What is being asked: Select from the data all lines with the word "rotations".

Start of Extracted material

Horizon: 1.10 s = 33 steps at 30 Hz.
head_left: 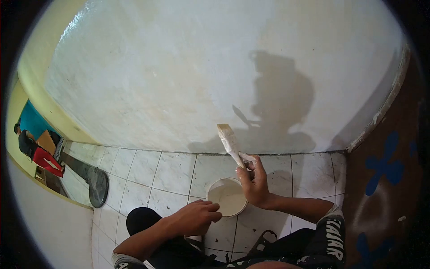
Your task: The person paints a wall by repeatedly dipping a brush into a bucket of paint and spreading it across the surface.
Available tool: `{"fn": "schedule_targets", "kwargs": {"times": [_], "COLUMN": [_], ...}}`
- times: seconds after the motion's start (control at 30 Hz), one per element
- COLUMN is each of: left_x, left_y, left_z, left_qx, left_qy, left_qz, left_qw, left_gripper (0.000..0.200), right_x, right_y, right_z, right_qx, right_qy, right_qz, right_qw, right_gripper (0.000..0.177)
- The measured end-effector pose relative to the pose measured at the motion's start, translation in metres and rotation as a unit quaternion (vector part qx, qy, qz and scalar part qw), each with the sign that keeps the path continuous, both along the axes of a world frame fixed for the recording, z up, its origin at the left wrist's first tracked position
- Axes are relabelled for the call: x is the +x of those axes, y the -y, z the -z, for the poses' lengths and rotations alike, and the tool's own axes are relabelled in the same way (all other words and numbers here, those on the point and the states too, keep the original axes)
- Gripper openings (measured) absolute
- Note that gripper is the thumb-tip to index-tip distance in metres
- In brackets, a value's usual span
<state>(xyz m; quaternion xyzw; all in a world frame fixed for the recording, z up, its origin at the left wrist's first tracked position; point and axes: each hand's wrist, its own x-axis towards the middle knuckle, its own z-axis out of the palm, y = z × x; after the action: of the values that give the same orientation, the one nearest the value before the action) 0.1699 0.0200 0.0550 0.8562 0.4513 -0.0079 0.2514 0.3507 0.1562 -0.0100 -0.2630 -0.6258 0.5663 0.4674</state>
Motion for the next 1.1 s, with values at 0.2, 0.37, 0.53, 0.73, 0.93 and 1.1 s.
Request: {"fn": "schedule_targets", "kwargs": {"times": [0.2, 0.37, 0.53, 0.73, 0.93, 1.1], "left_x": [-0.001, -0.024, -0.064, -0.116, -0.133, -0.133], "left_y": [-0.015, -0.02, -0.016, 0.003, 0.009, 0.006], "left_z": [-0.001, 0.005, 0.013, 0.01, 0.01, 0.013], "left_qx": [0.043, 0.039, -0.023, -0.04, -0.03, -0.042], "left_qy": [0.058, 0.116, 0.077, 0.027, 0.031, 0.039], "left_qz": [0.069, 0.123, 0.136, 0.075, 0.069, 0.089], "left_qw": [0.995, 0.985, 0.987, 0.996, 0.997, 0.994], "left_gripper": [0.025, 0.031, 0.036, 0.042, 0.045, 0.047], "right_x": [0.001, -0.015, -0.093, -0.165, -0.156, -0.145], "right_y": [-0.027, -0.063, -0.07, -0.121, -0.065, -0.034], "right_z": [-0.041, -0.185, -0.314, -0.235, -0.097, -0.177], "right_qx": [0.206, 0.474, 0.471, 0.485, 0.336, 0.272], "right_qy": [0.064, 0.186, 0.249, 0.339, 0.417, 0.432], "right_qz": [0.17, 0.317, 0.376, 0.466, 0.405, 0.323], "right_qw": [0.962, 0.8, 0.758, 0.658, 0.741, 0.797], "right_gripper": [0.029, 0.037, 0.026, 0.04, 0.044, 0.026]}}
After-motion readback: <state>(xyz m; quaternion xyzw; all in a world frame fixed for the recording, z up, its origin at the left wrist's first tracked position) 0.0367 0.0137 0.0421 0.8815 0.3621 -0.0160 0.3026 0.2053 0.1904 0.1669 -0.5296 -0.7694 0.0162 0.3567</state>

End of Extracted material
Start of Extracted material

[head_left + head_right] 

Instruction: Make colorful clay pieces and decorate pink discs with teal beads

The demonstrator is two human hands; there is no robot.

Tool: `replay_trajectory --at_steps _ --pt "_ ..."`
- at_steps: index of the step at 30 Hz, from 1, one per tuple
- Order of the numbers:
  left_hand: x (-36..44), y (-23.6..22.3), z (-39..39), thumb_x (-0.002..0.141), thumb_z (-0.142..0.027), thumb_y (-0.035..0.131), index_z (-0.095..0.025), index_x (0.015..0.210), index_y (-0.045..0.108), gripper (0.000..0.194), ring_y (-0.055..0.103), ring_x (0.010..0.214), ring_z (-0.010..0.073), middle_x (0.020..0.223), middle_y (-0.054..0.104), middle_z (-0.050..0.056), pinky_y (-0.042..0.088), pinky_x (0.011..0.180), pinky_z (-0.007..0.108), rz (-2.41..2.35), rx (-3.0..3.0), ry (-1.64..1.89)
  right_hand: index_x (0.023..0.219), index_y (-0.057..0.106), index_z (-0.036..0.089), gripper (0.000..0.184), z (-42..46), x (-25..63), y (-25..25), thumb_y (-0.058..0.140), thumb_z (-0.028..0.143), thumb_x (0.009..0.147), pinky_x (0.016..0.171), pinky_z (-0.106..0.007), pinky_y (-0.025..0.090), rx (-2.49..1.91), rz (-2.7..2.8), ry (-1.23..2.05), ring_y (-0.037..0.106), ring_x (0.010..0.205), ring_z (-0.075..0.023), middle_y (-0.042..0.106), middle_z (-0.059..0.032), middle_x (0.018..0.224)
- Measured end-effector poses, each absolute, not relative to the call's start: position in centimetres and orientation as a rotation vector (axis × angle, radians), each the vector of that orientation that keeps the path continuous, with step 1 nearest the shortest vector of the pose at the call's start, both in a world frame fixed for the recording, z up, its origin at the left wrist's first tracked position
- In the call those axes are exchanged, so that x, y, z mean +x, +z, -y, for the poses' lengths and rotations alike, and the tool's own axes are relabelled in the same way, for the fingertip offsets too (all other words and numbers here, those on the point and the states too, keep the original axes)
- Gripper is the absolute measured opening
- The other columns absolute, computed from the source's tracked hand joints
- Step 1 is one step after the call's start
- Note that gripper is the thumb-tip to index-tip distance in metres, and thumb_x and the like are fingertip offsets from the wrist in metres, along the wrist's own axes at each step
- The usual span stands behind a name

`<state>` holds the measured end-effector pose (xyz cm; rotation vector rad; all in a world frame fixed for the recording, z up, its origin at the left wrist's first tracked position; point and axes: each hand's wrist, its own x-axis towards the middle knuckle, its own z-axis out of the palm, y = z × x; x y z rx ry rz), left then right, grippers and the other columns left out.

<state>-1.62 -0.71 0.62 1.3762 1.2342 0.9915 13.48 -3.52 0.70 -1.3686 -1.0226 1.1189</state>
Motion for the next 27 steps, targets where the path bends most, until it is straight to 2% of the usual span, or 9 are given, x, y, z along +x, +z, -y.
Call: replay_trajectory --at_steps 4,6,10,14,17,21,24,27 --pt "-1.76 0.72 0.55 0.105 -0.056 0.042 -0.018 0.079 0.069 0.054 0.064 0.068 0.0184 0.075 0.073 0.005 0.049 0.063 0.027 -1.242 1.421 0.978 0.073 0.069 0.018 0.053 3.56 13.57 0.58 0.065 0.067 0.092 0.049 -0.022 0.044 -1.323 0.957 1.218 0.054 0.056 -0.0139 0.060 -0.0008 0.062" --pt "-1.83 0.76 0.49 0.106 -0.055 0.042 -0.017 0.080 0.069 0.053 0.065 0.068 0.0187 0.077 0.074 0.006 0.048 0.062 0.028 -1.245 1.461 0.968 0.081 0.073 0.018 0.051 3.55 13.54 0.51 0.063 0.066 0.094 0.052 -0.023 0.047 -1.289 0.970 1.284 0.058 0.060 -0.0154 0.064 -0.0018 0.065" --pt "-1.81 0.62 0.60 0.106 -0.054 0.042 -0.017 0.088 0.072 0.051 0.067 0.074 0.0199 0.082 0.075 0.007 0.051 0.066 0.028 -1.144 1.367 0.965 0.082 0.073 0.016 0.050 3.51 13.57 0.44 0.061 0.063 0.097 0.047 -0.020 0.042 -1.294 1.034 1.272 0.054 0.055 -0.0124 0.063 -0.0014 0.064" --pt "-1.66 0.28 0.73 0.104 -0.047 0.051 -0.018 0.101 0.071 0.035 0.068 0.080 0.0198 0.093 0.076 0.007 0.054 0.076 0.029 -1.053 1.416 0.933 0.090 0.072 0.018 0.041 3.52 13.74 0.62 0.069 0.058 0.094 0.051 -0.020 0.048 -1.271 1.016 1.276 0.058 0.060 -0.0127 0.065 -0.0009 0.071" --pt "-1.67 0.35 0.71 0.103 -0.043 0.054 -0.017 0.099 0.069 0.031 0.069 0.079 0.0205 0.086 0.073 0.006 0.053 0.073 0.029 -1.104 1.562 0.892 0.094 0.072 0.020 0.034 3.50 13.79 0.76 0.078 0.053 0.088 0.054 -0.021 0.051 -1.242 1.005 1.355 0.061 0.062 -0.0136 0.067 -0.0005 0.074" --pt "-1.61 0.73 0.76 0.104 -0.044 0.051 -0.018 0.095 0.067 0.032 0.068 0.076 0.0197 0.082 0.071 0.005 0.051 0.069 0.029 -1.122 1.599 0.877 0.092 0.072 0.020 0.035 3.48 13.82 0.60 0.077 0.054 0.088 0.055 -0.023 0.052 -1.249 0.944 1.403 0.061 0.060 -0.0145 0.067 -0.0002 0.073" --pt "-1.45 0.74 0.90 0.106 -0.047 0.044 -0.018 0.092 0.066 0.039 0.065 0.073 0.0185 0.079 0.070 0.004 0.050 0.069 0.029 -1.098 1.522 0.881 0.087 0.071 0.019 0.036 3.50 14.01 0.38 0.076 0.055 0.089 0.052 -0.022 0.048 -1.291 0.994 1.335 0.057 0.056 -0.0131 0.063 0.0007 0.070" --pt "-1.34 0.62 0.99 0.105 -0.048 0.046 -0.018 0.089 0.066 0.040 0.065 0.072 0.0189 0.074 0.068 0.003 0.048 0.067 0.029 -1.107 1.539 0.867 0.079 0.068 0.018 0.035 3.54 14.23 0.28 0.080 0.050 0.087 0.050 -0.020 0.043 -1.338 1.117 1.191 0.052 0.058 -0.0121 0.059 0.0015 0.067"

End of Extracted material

Task response:
- Axes are relabelled for the call: x is the +x of those axes, y the -y, z the -z, for the poses' lengths and rotations alike, and the tool's own axes are relabelled in the same way (all other words and numbers here, those on the point and the states too, keep the original axes)
- In the call those axes are exchanged, so that x, y, z mean +x, +z, -y, for the poses' lengths and rotations alike, and the tool's own axes are relabelled in the same way, for the fingertip offsets too (all other words and numbers here, those on the point and the states too, keep the original axes)

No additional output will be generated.